Why big effects are more important than small effects
Statistical Modeling, Causal Inference, and Social Science 2013-03-15
The title of this post is silly but I have an important point to make, regarding an implicit model which I think many people assume even though it does not really make sense.
Following a link from Sanjay Srivastava, I came across a post from David Funder saying that it’s useful to talk about the sizes of effects (I actually prefer the term “comparisons” so as to avoid the causal baggage) rather than just their signs. I agree, and I wanted to elaborate a bit on a point that comes up in Funder’s discussion. He quotes an (unnamed) prominent social psychologist as writing:
The key to our research . . . [is not] to accurately estimate effect size. If I were testing an advertisement for a marketing research firm and wanted to be sure that the cost of the ad would produce enough sales to make it worthwhile, effect size would be crucial. But when I am testing a theory about whether, say, positive mood reduces information processing in comparison with negative mood, I am worried about the direction of the effect, not the size (indeed, I could likely change the size by using a different manipulation of mood, a different set of informational stimuli, a different contextual setting for the research — such as field versus lab). But if the results of such studies consistently produce a direction of effect where positive mood reduces processing in comparison with negative mood, I would not at all worry about whether the effect sizes are the same across studies or not, and I would not worry about the sheer size of the effects across studies. . . .
I’ve added the emphasis in the quote above to point to what I see as its key mistake, which is an implicit model in which effects are additive and interactions are multiplicative. My impression is that people think this way all the time: an effect is positive, negative, or zero, and if it’s positive, it will have different degrees of positivity depending on conditions (with a “pure” measurement having larger effects than an “attenuated” measurement). You can see this attitude in the above quote. There seems to be an idea, when considering true effects or population comparisons (that is, forgetting for a moment about sampling or estimation uncertainty), that there is a high fence at zero, stopping positive effects from becoming negative or vice versa.

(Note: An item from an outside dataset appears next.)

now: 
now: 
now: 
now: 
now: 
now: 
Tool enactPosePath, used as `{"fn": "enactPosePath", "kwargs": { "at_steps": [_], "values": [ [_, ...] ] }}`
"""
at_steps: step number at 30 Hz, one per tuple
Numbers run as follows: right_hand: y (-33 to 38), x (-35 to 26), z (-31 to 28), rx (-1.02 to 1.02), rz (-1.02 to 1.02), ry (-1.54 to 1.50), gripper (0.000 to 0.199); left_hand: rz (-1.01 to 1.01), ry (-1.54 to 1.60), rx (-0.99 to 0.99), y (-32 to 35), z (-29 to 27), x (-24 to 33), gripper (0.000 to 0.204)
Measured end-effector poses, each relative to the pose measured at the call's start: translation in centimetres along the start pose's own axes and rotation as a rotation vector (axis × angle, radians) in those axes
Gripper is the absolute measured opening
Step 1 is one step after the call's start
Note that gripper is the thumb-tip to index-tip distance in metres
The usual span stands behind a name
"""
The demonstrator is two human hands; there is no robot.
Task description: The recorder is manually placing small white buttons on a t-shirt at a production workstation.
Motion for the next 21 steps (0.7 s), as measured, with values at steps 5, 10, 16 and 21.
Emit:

This high fence doesn’t make sense to me. If main effects are additive, so can interactions. If “a different manipulation of mood, a different set of informational stimuli, a different contextual setting for the research” can change the magnitude of an effect, I think it can shift the sign as well. One reason not to trust effects of magnitude 0.001 is that they can be fragile; there’s no guarantee the effect might not be -0.002 next time around. And I’m not talking about sampling variability here, I’m talking about interactions, that is, real variability in the underlying effect or comparison. This idea is familiar to those of us who use multilevel models but it can be missing in some standard presentations of statistics in which parameters are estimated one at a time without interest in their variation.
P.S. Funder’s post is fine too; he focuses on a different point, which is how to assess the relevance of correlations such as 0.3 which are too large to be noise but too small to be overwhelming.